FEEDING VALUE AND ANIMAL PERFORMANCE
Correct management and selection of pasture species for foggage production will produce herbage of relatively high quality capable of supporting growing animals and dry stock with little or no supplementation. Grasses such as cocksfoot, tall fescue, perennial ryegrass, kikuyu, Smuts finger grass and nile grass fall into this category.
Most of these pastures would, if grazed at a young stage early in winter, support producing animals without supplementation. Mass gains of 0,2 to 0,6 kg per head per day have been recorded for young steers grazing cocksfoot and tall fescue foggage, while heifers on foggaged kikuyu have achieved gains of 0,6 kg per head per day. The necessity to supplement foggage would depend on the quality of the herbage, the class of stock being fed and the animal performance required.
ADVANTAGES AND DISADVANTAGES OF FOGGAGE
Compared with hay and grass silage the advantages of foggage include:
- No transport or handling costs represent savings on machinery and labour.
- Foggage provides for out of season grazing.

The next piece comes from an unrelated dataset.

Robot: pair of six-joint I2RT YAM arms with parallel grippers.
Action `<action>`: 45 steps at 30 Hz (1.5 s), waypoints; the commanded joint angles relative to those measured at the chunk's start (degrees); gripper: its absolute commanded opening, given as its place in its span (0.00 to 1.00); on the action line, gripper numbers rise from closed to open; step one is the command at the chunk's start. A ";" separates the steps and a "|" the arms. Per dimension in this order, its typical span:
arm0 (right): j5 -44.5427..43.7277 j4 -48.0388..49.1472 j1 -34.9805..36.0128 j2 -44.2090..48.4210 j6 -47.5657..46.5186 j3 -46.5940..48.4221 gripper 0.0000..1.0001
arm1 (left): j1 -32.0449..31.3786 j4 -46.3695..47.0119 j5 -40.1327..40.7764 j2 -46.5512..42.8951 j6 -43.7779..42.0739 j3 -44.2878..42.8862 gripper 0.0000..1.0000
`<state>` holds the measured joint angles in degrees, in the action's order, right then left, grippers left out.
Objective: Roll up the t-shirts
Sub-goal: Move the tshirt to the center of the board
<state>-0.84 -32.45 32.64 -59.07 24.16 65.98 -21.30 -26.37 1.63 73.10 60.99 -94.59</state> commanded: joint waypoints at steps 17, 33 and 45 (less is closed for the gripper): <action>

- If the correct species are "closed off" for foggage at the correct time, fair animal performance can be expected. This is often not the case with hay and grass silage.
Disadvantages of foggage
- Foggage can only be "kept" until active growth commences, otherwise the pasture will deteriorate.
- Under dryland conditions the amount of herbage "put up" can be adversely affected by a dry autumn.
- Weathering losses and trampling losses can be high.